Hints for Optimizing a SQL Query

A few weeks ago, I fielded a bug report about an API endpoint that was timing out and showing a 500 error to a client. For one of our seller sites, there just seemed to be too much data to return efficiently in one request. The bug was affecting a handful of other sellers, but only this one was consistently timing out.

Since diving more deeply into query optimization was new to me, I thought it would be interesting and instructive to document my process.

1. Gather some metrics about the timeout

The first step was to replicate and understand the bug. We located the endpoint and looked at its performance metrics in our tools -- New Relic for APM, Datadog for additional logs, Honeybadger for exceptions.

Datadog and Honeybadger both reported timeout exceptions. Looking at the transaction in New Relic, we viewed a flamegraph breakdown of the entire request and identifed that the cause of the bottleneck was two slow queries within the same request.

Two queries were each taking about 18 seconds to complete! Wild.

2. Read through the code and convert it to SQL

Our next step was to dive deeper into the code to understand where the two queries were coming from. The code was pretty gnarly, part Active Record, part parameterized SQL fragment, so we turned it into raw SQL using the parameters for the most problematic request.

As part of investigating the code, we noticed that one query was required to return the paginated event data for the request, but the other query was returning a count of the total events.

Apparently, with the volume of data we had, the query to count the events took just as long as the query to return the events themselves!

3. Run the SQL query planner against a production replica

Next, we attempted to optimize the query using the EXPLAIN ANALYZE command from Postgres. For every query it gets, PostgreSQL devises a query plan to get the data. Sometimes you can rearrange a query to help Postgres figure out the best way to get the data.

So, that was our next step, getting the query plan. We generated it through the PostgreSQL client, Postico, which I use to read from the databases in our various environments.

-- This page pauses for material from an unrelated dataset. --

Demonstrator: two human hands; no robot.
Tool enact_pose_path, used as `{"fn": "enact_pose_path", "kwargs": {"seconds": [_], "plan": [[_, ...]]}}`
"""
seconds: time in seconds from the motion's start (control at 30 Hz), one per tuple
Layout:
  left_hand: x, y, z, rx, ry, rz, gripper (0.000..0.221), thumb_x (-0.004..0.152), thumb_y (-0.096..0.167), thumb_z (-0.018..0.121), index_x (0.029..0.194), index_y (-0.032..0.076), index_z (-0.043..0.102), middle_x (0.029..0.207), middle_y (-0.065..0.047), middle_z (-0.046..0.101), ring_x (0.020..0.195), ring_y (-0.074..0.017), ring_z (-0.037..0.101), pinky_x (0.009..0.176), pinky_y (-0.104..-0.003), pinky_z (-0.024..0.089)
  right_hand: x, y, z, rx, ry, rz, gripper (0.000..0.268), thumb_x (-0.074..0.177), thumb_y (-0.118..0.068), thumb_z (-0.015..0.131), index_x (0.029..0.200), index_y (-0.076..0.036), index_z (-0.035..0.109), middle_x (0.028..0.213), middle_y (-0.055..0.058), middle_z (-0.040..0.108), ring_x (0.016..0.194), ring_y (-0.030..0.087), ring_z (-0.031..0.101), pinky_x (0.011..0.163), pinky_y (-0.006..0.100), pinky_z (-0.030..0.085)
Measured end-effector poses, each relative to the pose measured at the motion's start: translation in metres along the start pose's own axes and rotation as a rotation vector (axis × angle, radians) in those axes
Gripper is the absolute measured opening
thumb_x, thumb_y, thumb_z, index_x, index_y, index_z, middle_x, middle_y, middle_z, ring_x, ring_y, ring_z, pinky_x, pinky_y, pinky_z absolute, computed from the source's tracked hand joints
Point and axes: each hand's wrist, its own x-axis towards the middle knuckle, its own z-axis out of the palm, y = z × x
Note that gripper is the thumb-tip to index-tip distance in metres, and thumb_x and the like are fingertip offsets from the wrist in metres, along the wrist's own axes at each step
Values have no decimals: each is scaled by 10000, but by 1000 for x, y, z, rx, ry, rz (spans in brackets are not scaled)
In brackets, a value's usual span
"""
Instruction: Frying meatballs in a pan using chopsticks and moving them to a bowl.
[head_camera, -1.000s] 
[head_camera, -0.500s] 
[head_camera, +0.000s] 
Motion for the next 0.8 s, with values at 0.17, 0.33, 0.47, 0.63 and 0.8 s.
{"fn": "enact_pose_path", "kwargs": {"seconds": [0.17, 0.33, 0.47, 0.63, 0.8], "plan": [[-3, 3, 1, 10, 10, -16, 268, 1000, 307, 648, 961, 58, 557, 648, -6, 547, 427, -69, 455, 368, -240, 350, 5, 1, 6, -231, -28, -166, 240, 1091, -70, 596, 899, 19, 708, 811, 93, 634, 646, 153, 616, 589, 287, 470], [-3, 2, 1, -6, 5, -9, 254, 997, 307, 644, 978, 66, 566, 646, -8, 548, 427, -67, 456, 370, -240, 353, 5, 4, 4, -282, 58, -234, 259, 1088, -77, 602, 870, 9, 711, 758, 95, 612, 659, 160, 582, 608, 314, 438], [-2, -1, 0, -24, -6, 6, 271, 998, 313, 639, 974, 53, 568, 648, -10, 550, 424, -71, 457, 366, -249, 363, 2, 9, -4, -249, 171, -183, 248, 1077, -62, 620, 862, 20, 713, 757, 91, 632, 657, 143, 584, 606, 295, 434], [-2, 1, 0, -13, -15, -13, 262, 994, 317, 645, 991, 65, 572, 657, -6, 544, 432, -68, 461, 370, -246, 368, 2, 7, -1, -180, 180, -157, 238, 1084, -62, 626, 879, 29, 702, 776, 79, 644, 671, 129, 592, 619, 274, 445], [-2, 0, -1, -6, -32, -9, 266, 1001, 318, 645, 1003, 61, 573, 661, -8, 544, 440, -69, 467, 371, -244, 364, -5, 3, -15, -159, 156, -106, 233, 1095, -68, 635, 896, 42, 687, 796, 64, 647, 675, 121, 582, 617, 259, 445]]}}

4. Visualize the bottlenecks

Once we had obtained the query plan, we used a query plan visualizer, Dalibo, to look at the actual query to see which indexes Postgres was using and whether there was something we could do to speed up the queries.

There were a ton of joins on massive tables and a lot of filters based on date ranges, offsets, limits, and so on.

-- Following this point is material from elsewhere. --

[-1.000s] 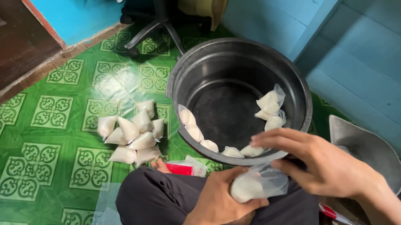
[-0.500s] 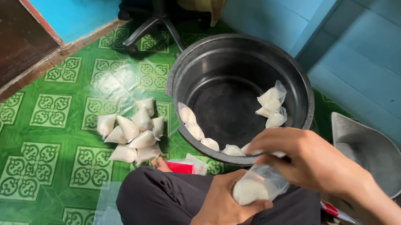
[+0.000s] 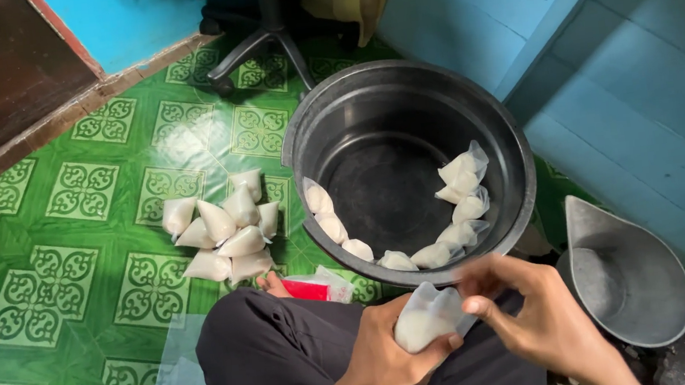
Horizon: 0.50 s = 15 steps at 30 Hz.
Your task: Tying small plastic bags filled with a white substance and organizing them in a large metal pot.
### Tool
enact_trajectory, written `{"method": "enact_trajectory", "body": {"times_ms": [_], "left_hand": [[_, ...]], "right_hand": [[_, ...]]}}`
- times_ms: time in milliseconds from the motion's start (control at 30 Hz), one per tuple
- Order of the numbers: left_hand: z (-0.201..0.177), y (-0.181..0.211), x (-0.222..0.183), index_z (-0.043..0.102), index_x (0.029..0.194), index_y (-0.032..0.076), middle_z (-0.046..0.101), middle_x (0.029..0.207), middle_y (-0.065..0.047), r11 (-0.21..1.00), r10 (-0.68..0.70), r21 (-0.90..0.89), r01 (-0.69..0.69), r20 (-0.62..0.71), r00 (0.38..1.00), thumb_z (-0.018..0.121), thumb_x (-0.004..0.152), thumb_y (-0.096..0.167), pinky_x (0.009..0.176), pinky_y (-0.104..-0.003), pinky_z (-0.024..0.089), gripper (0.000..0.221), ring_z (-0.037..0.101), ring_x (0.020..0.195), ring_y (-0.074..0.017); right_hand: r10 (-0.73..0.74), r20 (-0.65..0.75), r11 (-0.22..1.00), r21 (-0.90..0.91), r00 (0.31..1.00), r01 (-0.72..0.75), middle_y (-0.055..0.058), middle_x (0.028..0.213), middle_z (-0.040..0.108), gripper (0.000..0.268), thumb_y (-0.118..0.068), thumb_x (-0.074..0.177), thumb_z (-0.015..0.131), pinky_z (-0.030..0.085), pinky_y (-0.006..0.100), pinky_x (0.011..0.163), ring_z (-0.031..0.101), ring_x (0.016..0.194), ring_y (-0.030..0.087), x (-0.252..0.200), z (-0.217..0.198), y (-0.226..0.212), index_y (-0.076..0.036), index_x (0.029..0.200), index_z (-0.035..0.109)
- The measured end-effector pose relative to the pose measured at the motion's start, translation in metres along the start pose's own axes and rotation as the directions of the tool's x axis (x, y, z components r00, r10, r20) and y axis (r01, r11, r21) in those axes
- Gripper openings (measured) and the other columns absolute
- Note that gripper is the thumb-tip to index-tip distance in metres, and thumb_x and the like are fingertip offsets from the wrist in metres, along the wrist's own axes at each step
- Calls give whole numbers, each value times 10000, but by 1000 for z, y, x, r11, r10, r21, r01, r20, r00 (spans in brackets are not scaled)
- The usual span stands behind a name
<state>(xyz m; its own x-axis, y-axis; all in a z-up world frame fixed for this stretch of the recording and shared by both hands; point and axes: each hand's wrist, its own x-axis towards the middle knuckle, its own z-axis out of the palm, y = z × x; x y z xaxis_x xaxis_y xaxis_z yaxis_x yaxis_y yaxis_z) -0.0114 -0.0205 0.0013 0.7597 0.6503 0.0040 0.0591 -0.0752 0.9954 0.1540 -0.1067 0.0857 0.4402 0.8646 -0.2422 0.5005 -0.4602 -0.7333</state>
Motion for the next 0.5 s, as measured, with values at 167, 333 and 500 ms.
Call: {"method": "enact_trajectory", "body": {"times_ms": [167,333,500], "left_hand": [[2,5,-1,735,909,116,645,660,33,997,-24,-78,24,1,1000,763,732,225,515,-284,440,209,534,626,-33],[2,6,-8,623,698,128,615,621,34,978,-162,-129,166,43,986,841,714,177,513,-278,427,224,539,603,-50],[-13,31,-20,664,678,114,618,618,59,944,-215,-221,245,150,965,794,698,85,536,-227,427,135,543,623,-13]], "right_hand": [[-129,-31,934,-341,991,111,13,993,730,798,-779,711,466,545,376,687,736,844,227,-3,32,5,-215,1264,578],[-462,-107,750,-576,880,324,-22,548,448,515,-633,857,494,326,412,397,443,430,216,6,58,37,-169,658,392],[-749,-41,564,-562,661,605,-39,534,383,475,-441,929,597,308,324,351,403,378,127,-2,49,24,-147,649,351]]}}
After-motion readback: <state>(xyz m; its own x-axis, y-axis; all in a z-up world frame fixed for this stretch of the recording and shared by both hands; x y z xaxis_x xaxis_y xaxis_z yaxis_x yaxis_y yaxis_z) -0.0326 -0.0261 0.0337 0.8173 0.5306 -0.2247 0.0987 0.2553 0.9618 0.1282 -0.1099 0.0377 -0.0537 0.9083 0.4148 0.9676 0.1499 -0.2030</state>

5. Experiment and evaluate the costs and benefits of each approach

With these tools, we continued experimenting with different approaches. By cutting out some of the cruft in the count query, we were able to speed it up by 44%, but that still wasn't enough to bring the entire request consistently below our 29-second Rack timeout.

So instead, we ended up changing the interface of the API endpoint. It was a private, undocumented endpoint used by an analytics provider, so we worked closely with them to make the change.

The solution for this bug was to introduce an optional query parameter to eliminate the count query. Rather than including the count and total pages in our response, the client would hit the endpoint until it received an empty result set. This allowed us to eliminate the count query entirely and effectively cut the response time in half.

Now, our clients can get the data they need, which is pretty exciting. And...this should buy us time for a while. In the future, more work may be required to pre-process this data somewhere else.